“I’m in pre-med,” your freshman year roommate will loudly gloat before anyone even asks. Somehow, you’re stuck watching Bob’s Burgers and gorging yourself on Easy Mac while he gets laid EVERY night by some acting major who keeps telling him his studies are, “like, sooooo interesting” just because she thinks he’s gonna be driving a Porsche at 25 and escaping to Jamaica on the weekends.
But, fast forward just one year, and your freshman year roommate is living in his parents’ basement, probably dealing meth now or something. Maybe it’s crack. You don’t really know. Why? Pre-med. “PRE-MED MADE ME DO IT,” he’ll scream at his therapist.
So, essentially, your freshman roommate learned the hard way that the life science buildings at Purdue are where students go to die. No, seriously. Your chem TA won’t tell you about the bodies they scrape off the floor of Brown Laboratory every night. The coroner makes up some phony story to console the grieving parents, but anyone who knows anything knows that 90% of them are stress-fueled caffeine overdoses. Do you know how much caffeine you have to drink to overdose? The answer: a lot.
You leave high school thinking, “It won’t be that bad. What’s a few science classes? I took bio once my freshman year of high school, I can totally be a doctor responsible for keeping actual people alive even though I killed my mom’s house plants when I forgot to water them.”
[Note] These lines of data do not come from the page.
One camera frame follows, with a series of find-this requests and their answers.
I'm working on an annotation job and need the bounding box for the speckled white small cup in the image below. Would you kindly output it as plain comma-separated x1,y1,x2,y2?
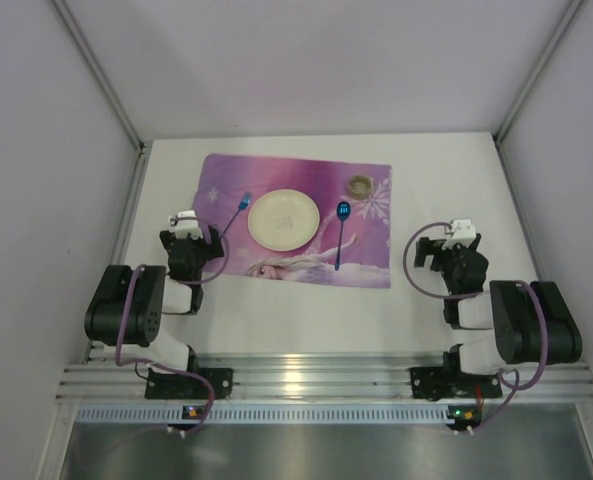
346,175,374,200

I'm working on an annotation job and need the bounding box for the blue metal spoon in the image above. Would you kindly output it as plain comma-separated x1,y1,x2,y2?
334,201,351,271

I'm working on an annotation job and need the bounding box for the cream round plate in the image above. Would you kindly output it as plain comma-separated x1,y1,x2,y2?
247,189,320,252

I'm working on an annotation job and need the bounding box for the purple printed placemat cloth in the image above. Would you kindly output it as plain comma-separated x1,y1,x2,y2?
192,153,393,289

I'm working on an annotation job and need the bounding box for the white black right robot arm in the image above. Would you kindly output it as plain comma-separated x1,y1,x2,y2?
414,235,583,376

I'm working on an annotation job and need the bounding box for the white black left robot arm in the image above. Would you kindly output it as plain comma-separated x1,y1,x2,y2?
84,225,226,375

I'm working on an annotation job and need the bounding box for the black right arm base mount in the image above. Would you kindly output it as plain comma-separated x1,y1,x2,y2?
409,345,502,402

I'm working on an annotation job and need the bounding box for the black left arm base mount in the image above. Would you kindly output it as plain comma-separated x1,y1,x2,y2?
134,363,234,400

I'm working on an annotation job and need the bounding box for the aluminium rail front frame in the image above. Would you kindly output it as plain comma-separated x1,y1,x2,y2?
55,319,593,404

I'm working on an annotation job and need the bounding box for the grey slotted cable duct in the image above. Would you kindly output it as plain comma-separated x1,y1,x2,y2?
76,404,479,425

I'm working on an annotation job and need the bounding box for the aluminium corner frame post left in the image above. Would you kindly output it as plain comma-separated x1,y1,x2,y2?
50,0,150,154

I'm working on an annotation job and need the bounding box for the aluminium corner frame post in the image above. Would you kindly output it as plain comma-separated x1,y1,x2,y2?
493,0,590,144
50,0,150,154

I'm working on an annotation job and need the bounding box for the aluminium corner frame post right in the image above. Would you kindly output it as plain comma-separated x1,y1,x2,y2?
493,0,590,144
But, the reality that your mid-pubescent high school mind failed to realize is a harsh one. Pre-med classes give their exams in Elliott, where you will never be able to enjoy a student concert ever again because now you have PTSD from all your pre-med exams. Whoever is proctoring the exam will walk around and pass out tissues, because pre-med students know that what Taylor Swift actually meant was, “He’s the reason for the teardrops on my Scantron.”
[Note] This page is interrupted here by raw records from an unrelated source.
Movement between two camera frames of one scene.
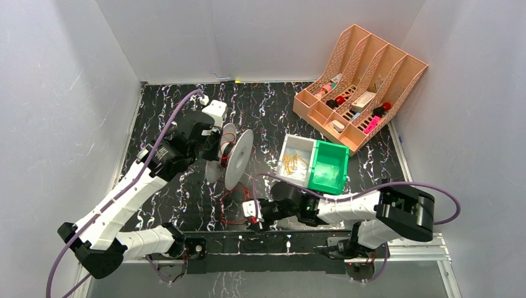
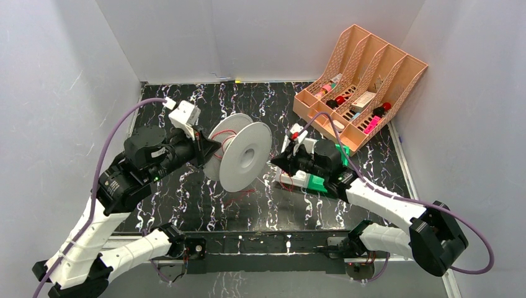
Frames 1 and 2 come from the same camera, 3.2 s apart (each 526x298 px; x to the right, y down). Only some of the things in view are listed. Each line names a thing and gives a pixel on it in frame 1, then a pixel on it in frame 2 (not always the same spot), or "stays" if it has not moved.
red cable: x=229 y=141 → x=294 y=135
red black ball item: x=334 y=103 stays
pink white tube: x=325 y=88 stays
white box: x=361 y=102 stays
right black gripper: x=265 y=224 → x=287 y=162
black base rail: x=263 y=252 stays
Even if you somehow survive one, two, or even THREE years of pre-med, there’s still no reason for hope. Just as you think, “Maybe I’ve got this!” organic chemistry is gonna run up to you and kick you in the balls, bang your mom, and steal yo girl.
Of course, your advisor knows the realities of pre-med and will tell you nothing. Only when you step into her office with burn marks, battle scars, hobo clothes, and hair that’s falling out, to announce, “I’m fucking dropping pre-med now, Karen,” will she pull out the champagne and laugh, “It was only a matter of time!” Karen sucks.
The only people who successfully make it through 4+ years of pre-med (because the seething hellfire doesn’t end with your time at Purdue. You still have to pass the MCAT and find a medical school that will welcome your shivering, sobbing corpse into their chokehold) are those who have sold their soul to Satan. SO, yes — your childhood physician is most definitely in the Illuminati. Hope you’re excited to join the club, pre-med students.